======== EXERCISE DATA
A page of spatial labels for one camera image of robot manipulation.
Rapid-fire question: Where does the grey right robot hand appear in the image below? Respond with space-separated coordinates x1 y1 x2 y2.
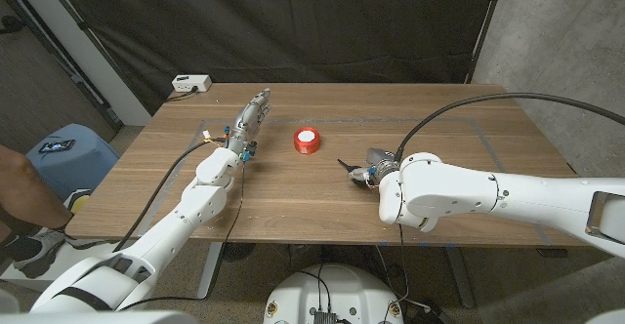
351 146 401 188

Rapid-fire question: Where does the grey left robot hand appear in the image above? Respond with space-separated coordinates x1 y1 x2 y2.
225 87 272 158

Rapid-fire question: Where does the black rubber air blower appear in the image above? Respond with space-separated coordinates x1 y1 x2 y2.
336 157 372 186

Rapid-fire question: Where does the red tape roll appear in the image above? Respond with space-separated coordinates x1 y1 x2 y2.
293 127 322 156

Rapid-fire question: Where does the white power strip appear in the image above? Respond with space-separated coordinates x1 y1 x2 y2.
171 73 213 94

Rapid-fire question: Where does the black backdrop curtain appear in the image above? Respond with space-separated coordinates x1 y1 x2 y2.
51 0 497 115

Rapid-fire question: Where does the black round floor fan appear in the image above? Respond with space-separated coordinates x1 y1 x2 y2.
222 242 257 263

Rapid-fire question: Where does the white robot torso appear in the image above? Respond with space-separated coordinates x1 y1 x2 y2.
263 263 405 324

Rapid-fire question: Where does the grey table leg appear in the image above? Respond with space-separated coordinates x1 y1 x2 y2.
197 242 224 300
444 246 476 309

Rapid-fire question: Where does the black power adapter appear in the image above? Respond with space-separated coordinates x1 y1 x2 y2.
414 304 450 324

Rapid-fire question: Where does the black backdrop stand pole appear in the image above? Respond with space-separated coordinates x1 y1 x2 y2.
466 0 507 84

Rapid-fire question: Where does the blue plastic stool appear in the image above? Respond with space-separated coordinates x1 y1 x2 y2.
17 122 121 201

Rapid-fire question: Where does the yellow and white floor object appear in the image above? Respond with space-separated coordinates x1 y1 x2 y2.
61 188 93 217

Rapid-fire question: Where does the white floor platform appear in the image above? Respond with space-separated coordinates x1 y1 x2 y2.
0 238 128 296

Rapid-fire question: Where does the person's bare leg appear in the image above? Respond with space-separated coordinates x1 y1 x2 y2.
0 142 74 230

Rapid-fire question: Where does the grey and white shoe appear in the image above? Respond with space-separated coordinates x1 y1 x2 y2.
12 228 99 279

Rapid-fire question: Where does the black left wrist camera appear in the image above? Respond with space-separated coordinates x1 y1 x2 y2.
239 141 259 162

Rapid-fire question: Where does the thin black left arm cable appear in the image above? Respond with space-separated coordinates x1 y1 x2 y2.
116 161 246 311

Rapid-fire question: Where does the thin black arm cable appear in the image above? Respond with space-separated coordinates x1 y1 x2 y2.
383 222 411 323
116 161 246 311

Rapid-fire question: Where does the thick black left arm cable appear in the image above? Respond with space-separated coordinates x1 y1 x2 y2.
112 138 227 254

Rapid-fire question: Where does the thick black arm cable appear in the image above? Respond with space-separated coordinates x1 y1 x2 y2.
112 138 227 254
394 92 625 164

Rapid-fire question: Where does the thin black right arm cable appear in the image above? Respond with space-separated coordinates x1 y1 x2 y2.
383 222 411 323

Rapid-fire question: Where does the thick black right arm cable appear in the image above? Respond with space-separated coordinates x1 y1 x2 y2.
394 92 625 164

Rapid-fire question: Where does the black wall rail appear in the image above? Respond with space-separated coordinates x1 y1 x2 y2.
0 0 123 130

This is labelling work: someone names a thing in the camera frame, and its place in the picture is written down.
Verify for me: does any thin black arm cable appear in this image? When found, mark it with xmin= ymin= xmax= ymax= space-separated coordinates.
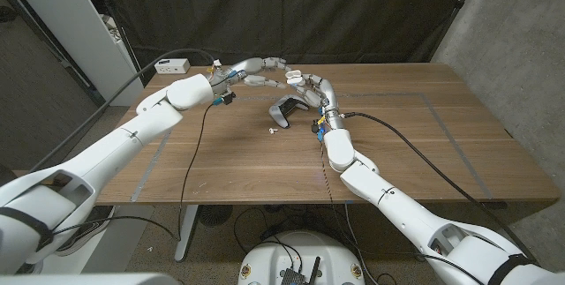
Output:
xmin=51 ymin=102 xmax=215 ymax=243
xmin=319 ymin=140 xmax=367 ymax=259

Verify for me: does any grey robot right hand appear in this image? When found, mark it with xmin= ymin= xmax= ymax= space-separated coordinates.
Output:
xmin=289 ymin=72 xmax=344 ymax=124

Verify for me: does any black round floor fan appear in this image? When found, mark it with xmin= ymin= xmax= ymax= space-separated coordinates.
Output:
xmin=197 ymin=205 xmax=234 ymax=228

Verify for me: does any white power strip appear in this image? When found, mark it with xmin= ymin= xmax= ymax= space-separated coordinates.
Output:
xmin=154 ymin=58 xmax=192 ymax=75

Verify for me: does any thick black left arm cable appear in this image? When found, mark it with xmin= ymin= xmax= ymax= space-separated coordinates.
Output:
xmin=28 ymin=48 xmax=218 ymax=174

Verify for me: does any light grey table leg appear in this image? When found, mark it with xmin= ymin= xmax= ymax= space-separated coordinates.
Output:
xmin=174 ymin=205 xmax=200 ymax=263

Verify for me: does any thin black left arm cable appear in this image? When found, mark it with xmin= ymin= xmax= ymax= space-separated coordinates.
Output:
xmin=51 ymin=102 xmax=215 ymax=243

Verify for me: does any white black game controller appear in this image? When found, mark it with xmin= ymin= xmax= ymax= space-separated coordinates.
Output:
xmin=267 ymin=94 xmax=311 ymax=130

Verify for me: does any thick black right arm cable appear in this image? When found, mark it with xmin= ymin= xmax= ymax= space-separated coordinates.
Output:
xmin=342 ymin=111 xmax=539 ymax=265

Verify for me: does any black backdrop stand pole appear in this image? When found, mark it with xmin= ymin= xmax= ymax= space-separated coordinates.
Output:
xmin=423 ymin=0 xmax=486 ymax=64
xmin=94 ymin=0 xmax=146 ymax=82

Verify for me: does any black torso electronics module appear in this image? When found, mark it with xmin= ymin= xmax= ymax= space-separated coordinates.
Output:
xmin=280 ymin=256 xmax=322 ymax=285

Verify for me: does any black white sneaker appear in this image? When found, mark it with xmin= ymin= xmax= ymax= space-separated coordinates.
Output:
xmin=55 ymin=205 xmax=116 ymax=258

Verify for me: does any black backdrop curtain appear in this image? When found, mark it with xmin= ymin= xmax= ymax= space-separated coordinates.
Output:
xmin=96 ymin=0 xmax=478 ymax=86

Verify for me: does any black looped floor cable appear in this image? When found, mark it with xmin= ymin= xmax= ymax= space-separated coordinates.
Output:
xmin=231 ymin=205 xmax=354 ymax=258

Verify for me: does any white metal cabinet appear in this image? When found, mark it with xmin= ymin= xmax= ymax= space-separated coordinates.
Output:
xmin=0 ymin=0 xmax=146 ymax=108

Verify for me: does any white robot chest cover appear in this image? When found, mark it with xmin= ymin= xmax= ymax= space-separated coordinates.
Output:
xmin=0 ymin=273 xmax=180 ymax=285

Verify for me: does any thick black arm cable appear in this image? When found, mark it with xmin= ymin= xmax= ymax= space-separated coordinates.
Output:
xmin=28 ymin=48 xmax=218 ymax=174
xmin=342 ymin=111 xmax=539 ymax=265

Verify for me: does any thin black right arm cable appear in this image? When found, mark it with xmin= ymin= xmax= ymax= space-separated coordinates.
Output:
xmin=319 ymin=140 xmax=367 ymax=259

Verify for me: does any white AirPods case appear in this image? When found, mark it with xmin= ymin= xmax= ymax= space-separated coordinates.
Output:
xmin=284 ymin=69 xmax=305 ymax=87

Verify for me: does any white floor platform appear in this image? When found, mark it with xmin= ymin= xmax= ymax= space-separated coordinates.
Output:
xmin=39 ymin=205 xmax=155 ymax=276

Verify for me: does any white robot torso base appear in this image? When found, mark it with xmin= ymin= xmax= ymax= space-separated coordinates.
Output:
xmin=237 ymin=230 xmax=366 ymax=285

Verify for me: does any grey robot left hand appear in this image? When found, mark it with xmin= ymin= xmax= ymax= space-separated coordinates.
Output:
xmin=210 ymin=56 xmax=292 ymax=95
================
> **WHAT TO WORK ON**
Return the records above verbatim, images excluded.

> **WRITTEN ANSWER**
A page of spatial labels for one camera image of robot manipulation.
Rapid-fire question: Where does the grey right robot hand appear in the image below? Respond with space-separated coordinates x1 y1 x2 y2.
351 146 401 188

Rapid-fire question: Where does the grey left robot hand appear in the image above? Respond with space-separated coordinates x1 y1 x2 y2.
225 87 272 158

Rapid-fire question: Where does the black rubber air blower appear in the image above? Respond with space-separated coordinates x1 y1 x2 y2.
336 157 372 186

Rapid-fire question: Where does the red tape roll appear in the image above? Respond with space-separated coordinates x1 y1 x2 y2.
293 127 322 156

Rapid-fire question: Where does the white power strip appear in the image above? Respond with space-separated coordinates x1 y1 x2 y2.
171 73 213 94

Rapid-fire question: Where does the black backdrop curtain appear in the image above? Respond with space-separated coordinates x1 y1 x2 y2.
51 0 497 115

Rapid-fire question: Where does the black round floor fan appear in the image above? Respond with space-separated coordinates x1 y1 x2 y2.
222 242 257 263

Rapid-fire question: Where does the white robot torso appear in the image above? Respond with space-separated coordinates x1 y1 x2 y2.
263 263 405 324

Rapid-fire question: Where does the grey table leg appear in the image above? Respond with space-separated coordinates x1 y1 x2 y2.
197 242 224 300
444 246 476 309

Rapid-fire question: Where does the black power adapter appear in the image above? Respond with space-separated coordinates x1 y1 x2 y2.
414 304 450 324

Rapid-fire question: Where does the black backdrop stand pole appear in the image above? Respond with space-separated coordinates x1 y1 x2 y2.
466 0 507 84

Rapid-fire question: Where does the blue plastic stool appear in the image above? Respond with space-separated coordinates x1 y1 x2 y2.
17 122 121 201

Rapid-fire question: Where does the yellow and white floor object appear in the image above? Respond with space-separated coordinates x1 y1 x2 y2.
61 188 93 217

Rapid-fire question: Where does the white floor platform appear in the image above? Respond with space-separated coordinates x1 y1 x2 y2.
0 238 128 296

Rapid-fire question: Where does the person's bare leg appear in the image above? Respond with space-separated coordinates x1 y1 x2 y2.
0 142 74 230

Rapid-fire question: Where does the grey and white shoe appear in the image above? Respond with space-separated coordinates x1 y1 x2 y2.
12 228 99 279

Rapid-fire question: Where does the black left wrist camera appear in the image above? Respond with space-separated coordinates x1 y1 x2 y2.
239 141 259 162

Rapid-fire question: Where does the thin black left arm cable appear in the image above? Respond with space-separated coordinates x1 y1 x2 y2.
116 161 246 311

Rapid-fire question: Where does the thin black arm cable appear in the image above? Respond with space-separated coordinates x1 y1 x2 y2.
383 222 411 323
116 161 246 311

Rapid-fire question: Where does the thick black left arm cable appear in the image above? Respond with space-separated coordinates x1 y1 x2 y2.
112 138 227 254

Rapid-fire question: Where does the thick black arm cable appear in the image above? Respond with space-separated coordinates x1 y1 x2 y2.
112 138 227 254
394 92 625 164

Rapid-fire question: Where does the thin black right arm cable appear in the image above? Respond with space-separated coordinates x1 y1 x2 y2.
383 222 411 323

Rapid-fire question: Where does the thick black right arm cable appear in the image above? Respond with space-separated coordinates x1 y1 x2 y2.
394 92 625 164

Rapid-fire question: Where does the black wall rail appear in the image above? Respond with space-separated coordinates x1 y1 x2 y2.
0 0 123 130

This is labelling work: someone names a thing in the camera frame, and its place in the picture is written down.
Verify for me: does any thin black arm cable appear in this image? When found, mark it with xmin= ymin= xmax= ymax= space-separated coordinates.
Output:
xmin=51 ymin=102 xmax=215 ymax=243
xmin=319 ymin=140 xmax=367 ymax=259

Verify for me: does any grey robot right hand appear in this image? When found, mark it with xmin= ymin= xmax= ymax= space-separated coordinates.
Output:
xmin=289 ymin=72 xmax=344 ymax=124

Verify for me: does any black round floor fan appear in this image? When found, mark it with xmin= ymin= xmax= ymax= space-separated coordinates.
Output:
xmin=197 ymin=205 xmax=234 ymax=228

Verify for me: does any white power strip appear in this image? When found, mark it with xmin= ymin= xmax= ymax= space-separated coordinates.
Output:
xmin=154 ymin=58 xmax=192 ymax=75

Verify for me: does any thick black left arm cable appear in this image? When found, mark it with xmin= ymin= xmax= ymax= space-separated coordinates.
Output:
xmin=28 ymin=48 xmax=218 ymax=174

Verify for me: does any light grey table leg appear in this image? When found, mark it with xmin= ymin= xmax= ymax= space-separated coordinates.
Output:
xmin=174 ymin=205 xmax=200 ymax=263

Verify for me: does any thin black left arm cable appear in this image? When found, mark it with xmin= ymin= xmax= ymax= space-separated coordinates.
Output:
xmin=51 ymin=102 xmax=215 ymax=243

Verify for me: does any white black game controller appear in this image? When found, mark it with xmin= ymin= xmax= ymax= space-separated coordinates.
Output:
xmin=267 ymin=94 xmax=311 ymax=130

Verify for me: does any thick black right arm cable appear in this image? When found, mark it with xmin= ymin= xmax= ymax= space-separated coordinates.
Output:
xmin=342 ymin=111 xmax=539 ymax=265

Verify for me: does any black backdrop stand pole appear in this image? When found, mark it with xmin= ymin= xmax= ymax= space-separated coordinates.
Output:
xmin=423 ymin=0 xmax=486 ymax=64
xmin=94 ymin=0 xmax=146 ymax=82

Verify for me: does any black torso electronics module appear in this image? When found, mark it with xmin= ymin= xmax= ymax= space-separated coordinates.
Output:
xmin=280 ymin=256 xmax=322 ymax=285

Verify for me: does any black white sneaker appear in this image? When found, mark it with xmin= ymin= xmax= ymax= space-separated coordinates.
Output:
xmin=55 ymin=205 xmax=116 ymax=258

Verify for me: does any black backdrop curtain appear in this image? When found, mark it with xmin= ymin= xmax= ymax= space-separated coordinates.
Output:
xmin=96 ymin=0 xmax=478 ymax=86

Verify for me: does any black looped floor cable appear in this image? When found, mark it with xmin= ymin= xmax= ymax= space-separated coordinates.
Output:
xmin=231 ymin=205 xmax=354 ymax=258

Verify for me: does any white metal cabinet appear in this image? When found, mark it with xmin= ymin= xmax= ymax= space-separated coordinates.
Output:
xmin=0 ymin=0 xmax=146 ymax=108

Verify for me: does any white robot chest cover appear in this image? When found, mark it with xmin= ymin= xmax= ymax= space-separated coordinates.
Output:
xmin=0 ymin=273 xmax=180 ymax=285

Verify for me: does any thick black arm cable appear in this image? When found, mark it with xmin= ymin= xmax= ymax= space-separated coordinates.
Output:
xmin=28 ymin=48 xmax=218 ymax=174
xmin=342 ymin=111 xmax=539 ymax=265

Verify for me: does any thin black right arm cable appear in this image? When found, mark it with xmin= ymin= xmax= ymax= space-separated coordinates.
Output:
xmin=319 ymin=140 xmax=367 ymax=259

Verify for me: does any white AirPods case appear in this image? When found, mark it with xmin= ymin= xmax= ymax= space-separated coordinates.
Output:
xmin=284 ymin=69 xmax=305 ymax=87

Verify for me: does any white floor platform appear in this image? When found, mark it with xmin= ymin= xmax= ymax= space-separated coordinates.
Output:
xmin=39 ymin=205 xmax=155 ymax=276

Verify for me: does any white robot torso base appear in this image? When found, mark it with xmin= ymin= xmax= ymax= space-separated coordinates.
Output:
xmin=237 ymin=230 xmax=366 ymax=285

Verify for me: does any grey robot left hand appear in this image? When found, mark it with xmin= ymin= xmax= ymax= space-separated coordinates.
Output:
xmin=210 ymin=56 xmax=292 ymax=95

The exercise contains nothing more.